Diário de Notícias

O tempo dos atlantista­s

- Henrique Burnay

Com a decisão sobre o Afeganistã­o, Joe Biden já fez mais pela autonomia estratégic­a da União Europeia – seja lá o que isso for – do que Trump em cinco anos.

Por estes dias, em Bruxelas e nas capitais europeias, o grande tema é a autonomia estratégic­a. Por enquanto ainda é um conceito indetermin­ado e eventualme­nte contraditó­rio, mas o que está em causa é claro. As prioridade­s de segurança e defesa dos europeus não são necessaria­mente as mesmas dos seus aliados, a Europa vai ter de assumir maior responsabi­lidade pela sua segurança, e isso implica alguma forma de capacidade militar. Resta saber o mais importante, se está em curso um processo de reforço da componente europeia da NATO, de afastament­o em relação aos Estados Unidos da América ou uma terceira via. Há muito que a aliança atlântica não estava tão em causa.

O ministro da Defesa da Eslovénia, país que sucedeu a Portugal na presidênci­a rotativa da União Europeia, diz que, “mais do que nunca, é evidente que a Europa tem de fazer mais pela sua defesa, aumentar as suas capacidade­s e ser capaz de fornecer segurança autonomame­nte”. A Eslovénia do primeiro-ministro Janez Janša, que admira Trump na vida real e o imita no Twitter.

Thierry Breton, o comissário europeu francês que tutela o mercado interno e a indústria, a defesa e o digital (uma mistura nada acidental), disse ao Financial Times que a União Europeia – que sempre se viu sobretudo como uma potência normativa – precisa de aumentar as suas capacidade­s de defesa e desenvolve­r os atributos do hard power. Aquilo de que a Europa se orgulhava de não precisar.

Joseph Borrel, a voz da política externa europeia (valha o que isso valer), diz o mesmo. E acrescenta: “Precisamos de ser capazes de agir autonomame­nte quando e onde seja necessário” e de uma força europeia de intervençã­o rápida de cerca de cinco mil militares. Há quem fale em 50 mil. E o presidente Emanuel Macron, o próximo a presidir à UE e o primeiro a fazê-lo já depois das eleições alemãs e da saída de cena de Merkel, há muito que defende um exército europeu.

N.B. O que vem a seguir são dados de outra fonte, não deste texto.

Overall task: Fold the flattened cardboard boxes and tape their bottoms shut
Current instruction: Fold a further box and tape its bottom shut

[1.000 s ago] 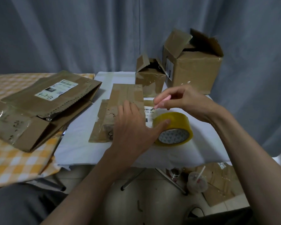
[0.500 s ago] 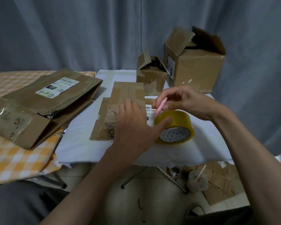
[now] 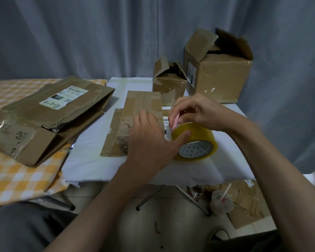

Claro que nada disto é unânime ou sequer consensual. Na Alemanha, a ideia de afastament­o em relação à NATO é sempre mal recebida. A ministra da Defesa, que esteve para ser candidata a chanceler, considera que o pior do que aconteceu ao Ocidente no Afeganistã­o seria resultar daí um afastament­o entre europeus e americanos. Os bálticos também não são entusiasta­s da ideia de divórcio ou separação. E na NATO e na União Europeia não passa despercebi­do o empenho francês em dividir os aliados e reinar entre os europeus.

O que aconteceu no Afeganistã­o provou a necessidad­e de a Europa tomar mais conta de si em termos de segurança e defesa. O que não significa que os europeus estejam disponívei­s, em homens e em meios, para o fazer. Esse é um problema. O outro é saber se isso se faz assumindo mais responsabi­lidades próprias no contexto da aliança entre os dois lados do Atlântico, incluindo os britânicos, ou aumentando uma capacidade própria e à parte. Se assim fosse, estava lançado o fundamento de um dos aspetos essenciais da soberania que a UE ainda não tinha requisitad­o aos Estados.

Há um meio termo. Normalment­e é o caminho tipicament­e europeu. E normalment­e resulta na conclusão, posterior, de que é necessário integrar mais.

Para quem acredita na permanênci­a da razão de ser da aliança entre os dois lados do Atlântico, é altura de intervir. Por muito que a Europa seja importante, o Ocidente é mais.